» **Problem statement**: Nothing but a full, exact copy of the data is needed.

» **Data below**:
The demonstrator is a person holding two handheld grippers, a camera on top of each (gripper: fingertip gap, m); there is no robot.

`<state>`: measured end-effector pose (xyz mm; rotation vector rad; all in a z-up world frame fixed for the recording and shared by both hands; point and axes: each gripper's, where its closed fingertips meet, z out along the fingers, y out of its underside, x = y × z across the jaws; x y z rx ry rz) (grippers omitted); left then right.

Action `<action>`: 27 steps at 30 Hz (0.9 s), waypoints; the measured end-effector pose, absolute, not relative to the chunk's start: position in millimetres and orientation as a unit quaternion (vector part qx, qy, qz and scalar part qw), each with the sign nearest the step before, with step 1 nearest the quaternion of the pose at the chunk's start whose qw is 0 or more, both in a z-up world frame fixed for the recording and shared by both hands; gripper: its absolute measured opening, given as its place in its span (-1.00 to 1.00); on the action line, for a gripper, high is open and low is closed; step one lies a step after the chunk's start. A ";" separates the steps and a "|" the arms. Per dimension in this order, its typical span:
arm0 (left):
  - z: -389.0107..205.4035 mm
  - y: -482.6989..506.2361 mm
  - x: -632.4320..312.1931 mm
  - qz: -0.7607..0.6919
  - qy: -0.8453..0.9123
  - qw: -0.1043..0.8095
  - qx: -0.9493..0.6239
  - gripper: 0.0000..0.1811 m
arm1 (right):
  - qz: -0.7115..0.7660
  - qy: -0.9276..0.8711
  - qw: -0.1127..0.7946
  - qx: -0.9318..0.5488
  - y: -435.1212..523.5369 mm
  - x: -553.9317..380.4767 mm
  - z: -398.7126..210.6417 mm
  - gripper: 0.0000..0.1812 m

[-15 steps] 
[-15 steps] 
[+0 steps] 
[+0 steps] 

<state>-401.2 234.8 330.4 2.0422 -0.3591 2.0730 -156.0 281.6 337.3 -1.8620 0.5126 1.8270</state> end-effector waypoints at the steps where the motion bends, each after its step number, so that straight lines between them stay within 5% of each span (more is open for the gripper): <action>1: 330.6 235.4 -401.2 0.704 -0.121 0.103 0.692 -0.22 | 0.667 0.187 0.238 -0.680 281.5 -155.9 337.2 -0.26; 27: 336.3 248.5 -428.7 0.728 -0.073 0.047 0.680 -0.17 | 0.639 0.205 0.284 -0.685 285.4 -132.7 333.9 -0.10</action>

» **Expected answer**:
The demonstrator is a person holding two handheld grippers, a camera on top of each (gripper: fingertip gap, m); there is no robot.

`<state>`: measured end-effector pose (xyz mm; rotation vector rad; all in a z-up world frame fixed for the recording and shared by both hands; point and axes: each gripper's, where its closed fingertips meet, z out along the fingers, y out of its underside, x = y × z across the jaws; x y z rx ry rz) (grippers omitted); left then right.

Action `<action>`: 27 steps at 30 Hz (0.9 s), waypoints; the measured end-effector pose, absolute, not relative to the chunk's start: position in millimetres and orientation as a unit quaternion (vector part qx, qy, qz and scalar part qw), each with the sign nearest the step before, with step 1 nearest the quaternion of the pose at the chunk's start whose qw is 0 or more, both in a z-up world frame fixed for the recording and shared by both hands; gripper: its absolute measured opening, given as its place in its span (-1.00 to 1.00); on the action line, for a gripper, high is open and low is closed; step one lies a step after the chunk's start. A ";" separates the steps and a "|" the arms. Per dimension in this order, its typical span:
arm0 (left):
  - z: -389.0107..205.4035 mm
  - y: -482.6989..506.2361 mm
  - x: -632.4320..312.1931 mm
  - qz: -0.7607..0.6919
  - qy: -0.8453..0.9123
  - qw: -0.1043..0.8095
  - qx: -0.9493..0.6239
  - gripper: 0.0000..0.1811 m
arm1 (right):
  - qz: -0.7115..0.7660
  - qy: -0.9276..0.8711
  - qw: -0.1127..0.7946
  - qx: -0.9318..0.5488
  - y: -435.1212..523.5369 mm
  - x: -553.9317..380.4767 mm
  - z: -398.7126..210.6417 mm
  - gripper: 0.0000..0.1812 m

[-15 steps] 
[-15 steps] 
[+0 steps] 
[+0 steps] 

<state>-401.2 234.8 330.4 2.0422 -0.3591 2.0730 -156.0 281.6 337.3 -1.8620 0.5126 1.8270</state> end-effector waypoints at the steps where the motion bends, each after its step number, so that straight lines between them stay within 5% of each span (more is open for the gripper): <action>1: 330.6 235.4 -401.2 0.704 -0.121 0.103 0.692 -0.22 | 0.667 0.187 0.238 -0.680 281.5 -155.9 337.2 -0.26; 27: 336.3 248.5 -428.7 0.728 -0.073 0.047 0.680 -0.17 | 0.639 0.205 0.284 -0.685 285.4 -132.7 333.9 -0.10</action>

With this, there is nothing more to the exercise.